The Barnett formula is a means by which the United Kingdom allocates its expenditures. This statement is sure to gain support among those Scots who feel England has been harassing and plundering Scotland for centuries. However I find the claim for the removal of all the chessmen to Scotland half-hearted. If one were to be unkind it could be called intellectually laze, intended to strengthen the notion of an independent and historically separate Scotland. It’s the kind of irresponsible and base nationalistic claim that does a disservice to legitimate repatriation claims.
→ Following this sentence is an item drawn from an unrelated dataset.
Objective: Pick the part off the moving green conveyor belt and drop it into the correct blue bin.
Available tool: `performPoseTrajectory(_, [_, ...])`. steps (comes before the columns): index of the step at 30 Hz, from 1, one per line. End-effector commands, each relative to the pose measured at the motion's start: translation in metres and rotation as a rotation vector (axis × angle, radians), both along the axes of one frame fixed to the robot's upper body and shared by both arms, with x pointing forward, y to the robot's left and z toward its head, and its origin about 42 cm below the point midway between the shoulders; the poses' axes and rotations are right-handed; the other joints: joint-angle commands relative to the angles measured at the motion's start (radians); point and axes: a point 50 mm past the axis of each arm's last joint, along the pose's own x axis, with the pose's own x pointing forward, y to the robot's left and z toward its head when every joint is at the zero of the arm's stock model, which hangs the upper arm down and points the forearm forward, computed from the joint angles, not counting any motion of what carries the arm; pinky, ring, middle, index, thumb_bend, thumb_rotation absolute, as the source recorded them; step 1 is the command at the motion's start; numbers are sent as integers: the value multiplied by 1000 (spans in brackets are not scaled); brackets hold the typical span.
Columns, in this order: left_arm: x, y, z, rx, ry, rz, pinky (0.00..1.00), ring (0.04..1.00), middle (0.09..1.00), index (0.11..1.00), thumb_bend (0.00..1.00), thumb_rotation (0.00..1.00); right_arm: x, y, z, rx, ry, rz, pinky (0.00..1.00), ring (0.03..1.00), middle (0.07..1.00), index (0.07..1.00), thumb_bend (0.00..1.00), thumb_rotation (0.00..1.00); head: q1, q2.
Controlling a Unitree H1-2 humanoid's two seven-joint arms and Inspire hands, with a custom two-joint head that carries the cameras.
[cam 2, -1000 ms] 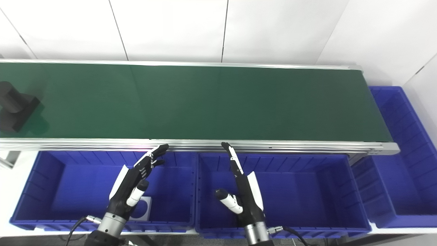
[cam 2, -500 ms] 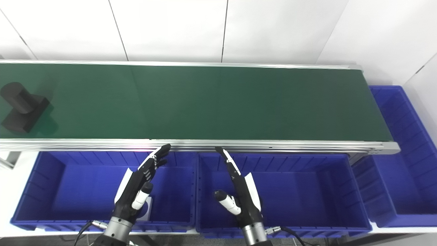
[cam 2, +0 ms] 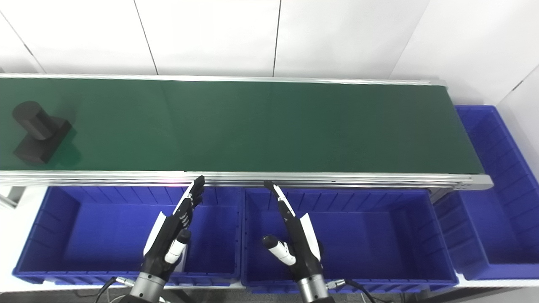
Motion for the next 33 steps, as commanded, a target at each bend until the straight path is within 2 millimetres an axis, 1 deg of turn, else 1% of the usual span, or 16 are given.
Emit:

The Lewis chessmen are a medieval collection of 93 pieces forming four or five complete sets. They were most likely carved in Norway in the 12th century, and then were likely taken by a merchant on their way to nobles in Ireland perhaps. However the pieces were lost, and were rediscovered sometime shortly before 1831 on a sand bank near the Bay of Uig on the West coast of the Isle of Lewis. The island at the time was ruled by Norway. The precise details of the discovery are unknown, but they were exhibited by Roderick Ririe at a meeting of the Society of Antiquaries of Scotland in 1831. Soon after 10 pieces were purchased by Kirkpatrick Sharpe and this collection eventually was donated to the Royal Museum in Edinburgh in 1888, now the National Museum of Scotland. The remaining pieces were purchased in 1831 for the British Museum in London.

The pieces are fantastic, and reproductions of the set are quite popular. They are carved from walrus ivory and whale teeth, and many of the human figures are quite expressive. In fact, the representations have a lot to teach about medieval weapons and dress.

Ian Jack in an excellent article in the Guardian examines the possible claims Scotland might have to all of the chessmen, and rightly comes to the conclusion that

It would be easy to accuse Salmond of nothing more than opportunism, adding to his reputation for that streak. In fact, he has been sporadically campaigning for the return of the Lewis Chessmen for 10 years. My explanation is that his demand comes out of a previous era of nationalism that was quite blind to Scotland’s history as England’s imperial partner – needed to be blind to it, because in terms of wealth it was Scotland’s golden age and inconvenient to anti-English grievance. I had thought that the grievance mode was passing. But not yet, not yet.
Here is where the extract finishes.